Пржевальский встал у того места, где ветка отходила от основной магистрали. Ржавые рельсы совершенно терялись в густой траве. Подошли бойцы ремонтного взвода с ломами. За старшего у них был Кудрин, сороколетний беженец из Белоруссии. — Ну, чего. Переводим?

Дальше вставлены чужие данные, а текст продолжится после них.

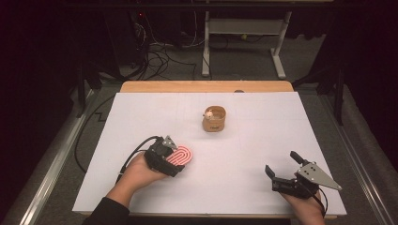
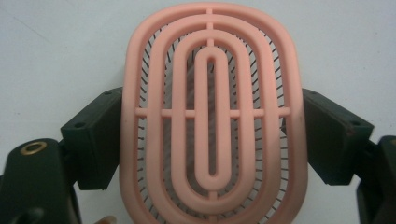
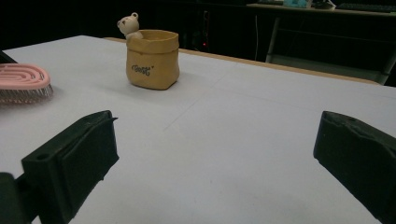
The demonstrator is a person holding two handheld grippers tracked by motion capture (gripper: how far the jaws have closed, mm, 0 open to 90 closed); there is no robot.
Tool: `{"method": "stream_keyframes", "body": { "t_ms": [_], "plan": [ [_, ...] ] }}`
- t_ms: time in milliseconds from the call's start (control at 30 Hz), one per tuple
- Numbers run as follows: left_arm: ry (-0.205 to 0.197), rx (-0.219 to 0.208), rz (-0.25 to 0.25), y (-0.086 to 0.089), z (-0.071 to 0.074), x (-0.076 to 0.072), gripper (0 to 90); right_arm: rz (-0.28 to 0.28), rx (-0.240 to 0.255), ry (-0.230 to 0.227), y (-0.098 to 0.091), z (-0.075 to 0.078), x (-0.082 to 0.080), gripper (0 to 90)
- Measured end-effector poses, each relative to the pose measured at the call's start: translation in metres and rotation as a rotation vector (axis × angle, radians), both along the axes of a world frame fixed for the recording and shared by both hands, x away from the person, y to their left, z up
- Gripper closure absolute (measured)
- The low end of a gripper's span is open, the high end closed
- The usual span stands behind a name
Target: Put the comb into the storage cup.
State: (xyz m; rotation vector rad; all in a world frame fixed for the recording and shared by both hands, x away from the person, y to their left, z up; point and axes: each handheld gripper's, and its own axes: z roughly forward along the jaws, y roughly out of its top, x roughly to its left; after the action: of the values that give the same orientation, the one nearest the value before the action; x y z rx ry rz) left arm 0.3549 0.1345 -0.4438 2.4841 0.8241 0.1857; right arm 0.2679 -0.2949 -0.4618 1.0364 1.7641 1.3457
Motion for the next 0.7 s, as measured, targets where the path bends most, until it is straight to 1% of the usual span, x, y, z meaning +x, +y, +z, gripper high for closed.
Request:
{"method": "stream_keyframes", "body": {
  "t_ms": [67,167,333,367,600,633,700],
  "plan": [
    [0.002,0.002,0.002,0.0003,-0.0001,0.0,16.5,-0.001,0.001,-0.001,-0.0003,0.0002,0.0002,0.4],
    [0.014,0.02,0.009,0.0004,-0.0024,0.0009,14.8,0.0,-0.002,-0.002,0.0,0.0005,0.0,0.4],
    [0.014,0.032,0.002,-0.0007,-0.0033,0.0005,14.9,0.001,-0.002,-0.001,0.0003,0.0003,0.0001,0.4],
    [0.007,0.043,0.003,-0.002,-0.0043,0.0,14.8,0.002,-0.003,-0.001,0.0005,0.0003,0.0002,0.4],
    [0.012,0.041,0.005,-0.0002,-0.0037,-0.0001,15.0,0.001,-0.003,-0.002,0.0004,0.0003,0.0,0.4],
    [0.009,0.036,0.001,0.0004,-0.0032,-0.0007,16.8,0.002,-0.003,-0.002,0.0004,0.0003,0.0,0.4],
    [0.008,0.037,-0.003,0.0003,-0.0031,-0.001,17.2,0.003,-0.003,-0.001,0.0004,0.0003,0.0001,0.4]
  ]
}}
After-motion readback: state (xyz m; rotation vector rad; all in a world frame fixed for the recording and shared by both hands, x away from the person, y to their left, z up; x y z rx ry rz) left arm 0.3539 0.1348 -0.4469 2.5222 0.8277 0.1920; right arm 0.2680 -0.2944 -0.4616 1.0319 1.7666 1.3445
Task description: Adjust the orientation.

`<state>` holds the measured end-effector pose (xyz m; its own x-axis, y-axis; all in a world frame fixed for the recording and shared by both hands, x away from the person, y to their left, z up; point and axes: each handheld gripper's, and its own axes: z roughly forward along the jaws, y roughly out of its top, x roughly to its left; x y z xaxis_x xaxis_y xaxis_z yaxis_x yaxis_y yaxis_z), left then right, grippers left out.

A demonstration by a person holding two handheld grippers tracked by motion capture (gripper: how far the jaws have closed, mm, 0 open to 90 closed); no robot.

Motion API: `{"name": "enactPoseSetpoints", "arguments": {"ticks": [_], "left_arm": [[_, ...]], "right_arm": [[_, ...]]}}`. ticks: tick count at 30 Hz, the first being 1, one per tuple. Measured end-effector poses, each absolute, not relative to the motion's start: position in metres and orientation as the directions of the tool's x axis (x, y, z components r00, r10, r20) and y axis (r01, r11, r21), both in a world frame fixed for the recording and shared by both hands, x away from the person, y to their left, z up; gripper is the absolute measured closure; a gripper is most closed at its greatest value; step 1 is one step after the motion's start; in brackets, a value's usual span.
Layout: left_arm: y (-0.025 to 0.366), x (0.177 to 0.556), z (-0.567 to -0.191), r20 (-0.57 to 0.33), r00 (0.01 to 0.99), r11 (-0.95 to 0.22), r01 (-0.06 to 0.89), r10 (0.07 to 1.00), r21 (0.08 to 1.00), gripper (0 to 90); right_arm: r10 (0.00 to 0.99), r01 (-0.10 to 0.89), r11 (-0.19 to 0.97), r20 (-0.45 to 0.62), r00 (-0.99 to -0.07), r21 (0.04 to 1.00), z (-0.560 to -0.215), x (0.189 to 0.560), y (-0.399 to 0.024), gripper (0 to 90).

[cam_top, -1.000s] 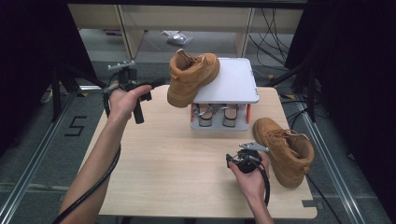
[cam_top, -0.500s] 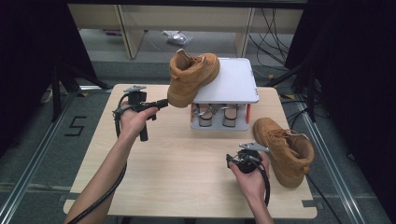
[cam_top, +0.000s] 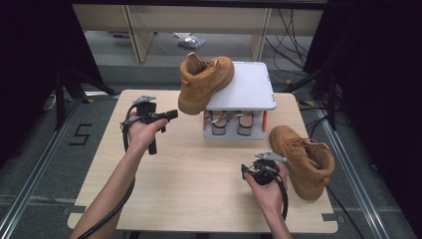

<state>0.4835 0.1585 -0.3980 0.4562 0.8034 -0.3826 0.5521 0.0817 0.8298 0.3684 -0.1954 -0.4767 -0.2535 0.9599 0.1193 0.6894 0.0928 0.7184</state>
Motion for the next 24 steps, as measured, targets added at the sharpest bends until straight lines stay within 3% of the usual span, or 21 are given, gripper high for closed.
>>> {"name": "enactPoseSetpoints", "arguments": {"ticks": [24], "left_arm": [[0.144, 0.493, -0.396, -0.395, 0.474, 0.076, 0.561, 0.787, 0.824, 89.9]], "right_arm": [[0.961, 0.699, 0.091, 0.121, -0.248, 0.710, -0.478, 0.368, -0.193, 42.8]]}}
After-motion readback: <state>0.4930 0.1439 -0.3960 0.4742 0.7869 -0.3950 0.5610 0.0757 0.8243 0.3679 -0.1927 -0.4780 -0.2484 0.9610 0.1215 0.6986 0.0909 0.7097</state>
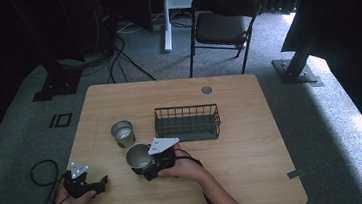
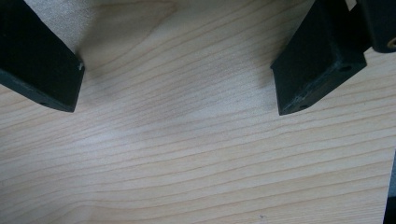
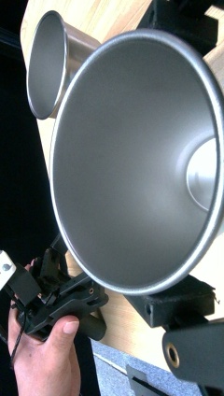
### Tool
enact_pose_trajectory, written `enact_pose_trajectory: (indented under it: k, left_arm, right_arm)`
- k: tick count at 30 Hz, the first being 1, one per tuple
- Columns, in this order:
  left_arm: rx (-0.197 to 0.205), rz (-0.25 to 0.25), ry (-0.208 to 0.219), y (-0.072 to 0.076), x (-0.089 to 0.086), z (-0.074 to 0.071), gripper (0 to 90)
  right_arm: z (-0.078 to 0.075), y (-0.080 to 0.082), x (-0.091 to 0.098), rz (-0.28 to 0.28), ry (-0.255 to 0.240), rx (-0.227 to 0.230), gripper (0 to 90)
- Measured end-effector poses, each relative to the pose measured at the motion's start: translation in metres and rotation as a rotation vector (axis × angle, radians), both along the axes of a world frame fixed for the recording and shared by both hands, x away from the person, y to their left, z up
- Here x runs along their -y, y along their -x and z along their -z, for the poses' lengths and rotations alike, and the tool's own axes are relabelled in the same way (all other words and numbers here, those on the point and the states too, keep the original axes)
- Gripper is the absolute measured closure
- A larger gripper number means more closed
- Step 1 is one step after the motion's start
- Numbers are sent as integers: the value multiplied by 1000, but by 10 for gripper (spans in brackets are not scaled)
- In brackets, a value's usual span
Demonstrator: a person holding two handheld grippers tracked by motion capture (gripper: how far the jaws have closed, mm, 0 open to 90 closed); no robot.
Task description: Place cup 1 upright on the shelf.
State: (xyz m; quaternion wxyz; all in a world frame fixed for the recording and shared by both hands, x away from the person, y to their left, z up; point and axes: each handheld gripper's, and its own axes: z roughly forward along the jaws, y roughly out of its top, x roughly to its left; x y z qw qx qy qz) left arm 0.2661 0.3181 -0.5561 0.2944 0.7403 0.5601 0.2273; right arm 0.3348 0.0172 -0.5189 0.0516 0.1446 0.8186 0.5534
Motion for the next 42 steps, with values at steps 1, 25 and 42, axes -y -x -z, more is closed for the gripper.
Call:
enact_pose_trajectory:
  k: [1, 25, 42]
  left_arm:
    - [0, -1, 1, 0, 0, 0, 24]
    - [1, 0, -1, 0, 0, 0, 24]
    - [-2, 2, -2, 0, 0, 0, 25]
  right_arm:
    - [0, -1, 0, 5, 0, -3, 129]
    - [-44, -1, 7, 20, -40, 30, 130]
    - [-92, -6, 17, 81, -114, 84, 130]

Пржевальский попрыгал на шпале и с сомнением пожал плечами. — Давай, авось выдержит.
Машинист бронелетучки Кузьменко, иронически наблюдавший за этой проверкой, спустился из будки, и подошел, вытирая руки ветошью. — Выдержит, не сомневайся. Тут щебня сыпали немерянно, еще сто лет простоит.
Подошел черноглазый, угрюмый Денисенко. — А что с Евдокимовым?

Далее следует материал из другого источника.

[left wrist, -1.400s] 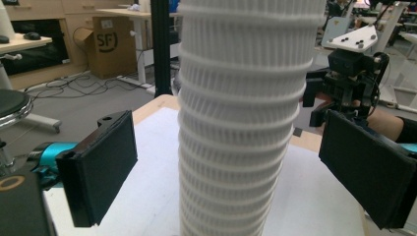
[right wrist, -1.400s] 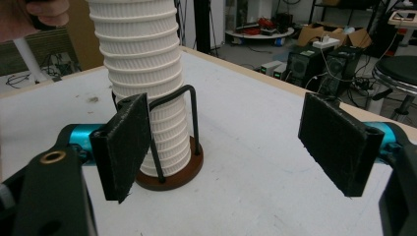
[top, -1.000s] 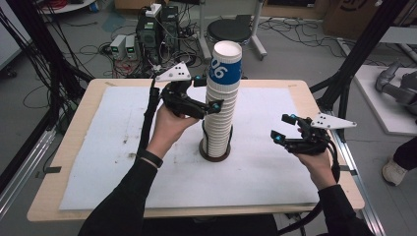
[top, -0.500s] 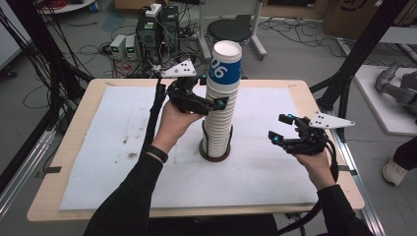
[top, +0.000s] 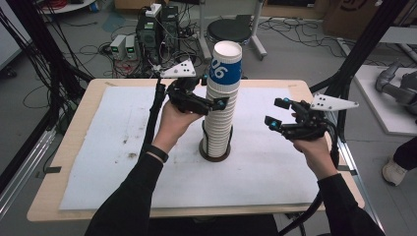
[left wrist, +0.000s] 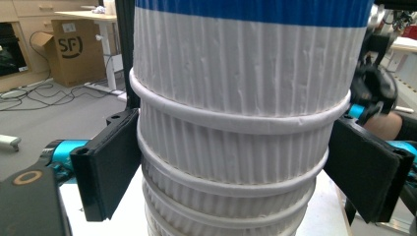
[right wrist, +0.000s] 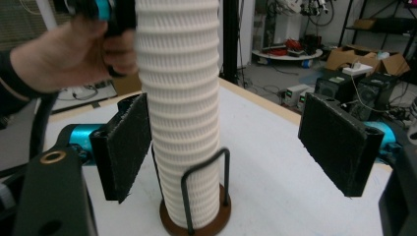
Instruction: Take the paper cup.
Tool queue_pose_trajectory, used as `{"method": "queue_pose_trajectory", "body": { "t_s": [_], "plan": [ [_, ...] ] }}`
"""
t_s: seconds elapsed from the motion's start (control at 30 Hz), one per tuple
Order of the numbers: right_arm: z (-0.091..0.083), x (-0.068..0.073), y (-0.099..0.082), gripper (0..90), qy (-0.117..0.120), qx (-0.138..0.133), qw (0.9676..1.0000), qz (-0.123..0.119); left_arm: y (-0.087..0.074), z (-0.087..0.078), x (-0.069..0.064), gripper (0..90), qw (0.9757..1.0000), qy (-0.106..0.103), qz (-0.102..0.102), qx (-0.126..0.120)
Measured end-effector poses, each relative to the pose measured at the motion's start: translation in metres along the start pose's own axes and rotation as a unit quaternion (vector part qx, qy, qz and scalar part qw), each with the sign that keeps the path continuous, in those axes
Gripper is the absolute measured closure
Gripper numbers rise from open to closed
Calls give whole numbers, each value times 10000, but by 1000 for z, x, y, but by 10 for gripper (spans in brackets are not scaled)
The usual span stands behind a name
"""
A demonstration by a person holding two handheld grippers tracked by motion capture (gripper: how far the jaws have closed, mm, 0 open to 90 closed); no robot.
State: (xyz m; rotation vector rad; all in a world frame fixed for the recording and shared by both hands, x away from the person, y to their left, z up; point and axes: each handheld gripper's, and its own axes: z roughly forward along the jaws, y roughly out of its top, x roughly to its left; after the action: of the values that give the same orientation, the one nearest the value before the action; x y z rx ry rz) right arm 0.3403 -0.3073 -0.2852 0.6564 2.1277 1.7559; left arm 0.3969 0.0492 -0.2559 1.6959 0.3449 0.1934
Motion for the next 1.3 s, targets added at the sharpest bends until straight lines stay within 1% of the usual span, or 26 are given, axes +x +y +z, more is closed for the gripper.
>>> {"method": "queue_pose_trajectory", "body": {
  "t_s": [0.1, 0.13, 0.2, 0.27, 0.3, 0.33, 0.37, 0.4, 0.43, 0.47, 0.5, 0.53, 0.57, 0.6, 0.63, 0.73, 0.77, 0.8, 0.9, 0.97, 1.0, 1.13, 1.17, 1.23, 1.27, 1.3],
  "plan": [
    [4, 0, 17, 209, 74, -109, 9999, -17, 0, 0, 0, 123, 10000, 2, 5, -1],
    [4, 0, 17, 209, 74, -109, 9999, -17, 0, 0, 0, 123, 10000, 0, 5, -3],
    [6, -1, 27, 209, 145, -157, 9998, 9, 0, 0, 0, 123, 10000, 6, -14, -16],
    [10, -1, 41, 209, 236, -199, 9995, 14, 0, 0, 0, 123, 10000, 8, -18, -14],
    [14, 0, 53, 209, 257, -243, 9994, -27, -1, 0, 1, 123, 10000, 6, -22, -25],
    [16, 1, 60, 209, 289, -266, 9992, -48, -1, 0, 1, 123, 10000, -1, -22, -22],
    [16, 1, 60, 209, 289, -266, 9992, -48, -1, 0, 1, 123, 10000, -2, -20, -26],
    [21, 3, 72, 210, 348, -311, 9989, -79, -1, 0, 1, 123, 10000, 0, -31, -33],
    [23, 5, 77, 210, 378, -363, 9986, -86, -1, 0, 2, 123, 10000, 4, -43, -40],
    [23, 5, 77, 210, 378, -363, 9986, -86, -1, 0, 2, 123, 10000, -2, -47, -47],
    [28, 7, 88, 209, 448, -394, 9981, -137, -1, 0, 2, 123, 10000, -6, -48, -50],
    [28, 7, 88, 209, 448, -394, 9981, -137, -1, 0, 2, 123, 10000, -5, -42, -46],
    [33, 9, 98, 209, 481, -410, 9978, -184, -1, 0, 2, 123, 10000, -11, -50, -51],
    [33, 9, 98, 209, 481, -410, 9978, -184, -1, 0, 2, 123, 10000, -10, -49, -53],
    [38, 11, 108, 210, 548, -460, 9973, -174, -1, 0, 2, 123, 10000, -10, -53, -60],
    [46, 13, 120, 210, 669, -580, 9960, -89, -1, 0, 2, 123, 10000, -11, -46, -75],
    [46, 13, 120, 210, 669, -580, 9960, -89, -1, 0, 2, 123, 10000, -12, -49, -76],
    [52, 14, 129, 209, 689, -559, 9960, -82, -1, 0, 2, 123, 10000, -13, -52, -72],
    [63, 17, 141, 210, 768, -500, 9958, -2, -1, 0, 3, 123, 10000, -16, -39, -65],
    [69, 20, 147, 209, 701, -464, 9965, -26, -1, 0, 3, 123, 10000, -17, -43, -68],
    [74, 21, 151, 210, 676, -393, 9969, -74, -1, 0, 3, 123, 10000, -19, -39, -72],
    [88, 25, 158, 209, 610, -160, 9980, -89, -1, 0, 3, 124, 10000, -16, -39, -75],
    [91, 25, 159, 210, 570, -99, 9983, -83, -1, 0, 3, 123, 10000, -24, -40, -75],
    [95, 25, 159, 216, 616, -37, 9981, -68, -1, 0, 3, 124, 10000, -22, -25, -61],
    [97, 25, 159, 224, 555, 17, 9984, -51, -2, 0, 3, 124, 10000, -28, -46, -79],
    [98, 24, 159, 236, 555, 40, 9984, -40, -2, 0, 3, 123, 10000, -29, -32, -67]
  ]
}}
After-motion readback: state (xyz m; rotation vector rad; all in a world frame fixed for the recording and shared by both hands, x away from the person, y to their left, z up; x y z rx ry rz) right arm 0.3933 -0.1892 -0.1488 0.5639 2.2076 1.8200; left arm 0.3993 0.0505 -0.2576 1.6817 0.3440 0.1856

— Остался на станции. — ответил Пржевальский.
— Угрюмое лицо Денисенко помрачнело еще больше. — На водокачке он был?
— Он.
— Так. А Габийдуллин с Володимеровым куда подевались?
— Габийдуллин убит. А Севку комроты отпустил.
— Отпустил, ага. — кивнул Денисенко. — Ну, я этой гниде свой пропишу мандат на дорожку.
Пржевальский, склонив голову на плечо, с любопытством рассматривал сурового комвзвода.
— Не дури, оставь. Я там был. При чем тут Севка? От него все одно толку никакого, но и вреда не много.
— То-то и оно. — процедил Денисенко. И, видимо, почитая дальнейший разговор о роли пулеметчика Севки в обороне Незванки и в судьбе комроты Евдокимова, бессмысленным, спросил — Слушай, Пржевальский, ты что, решил с поездами в лесу прятаться?
— На первое время, так. — невозмутимо ответил поляк.
— А потом? — не унимался Денисенко.
— Потом суп с котом. — сказал Пржевальский. — Посмотрим. Может, на Щигров будем пробиваться.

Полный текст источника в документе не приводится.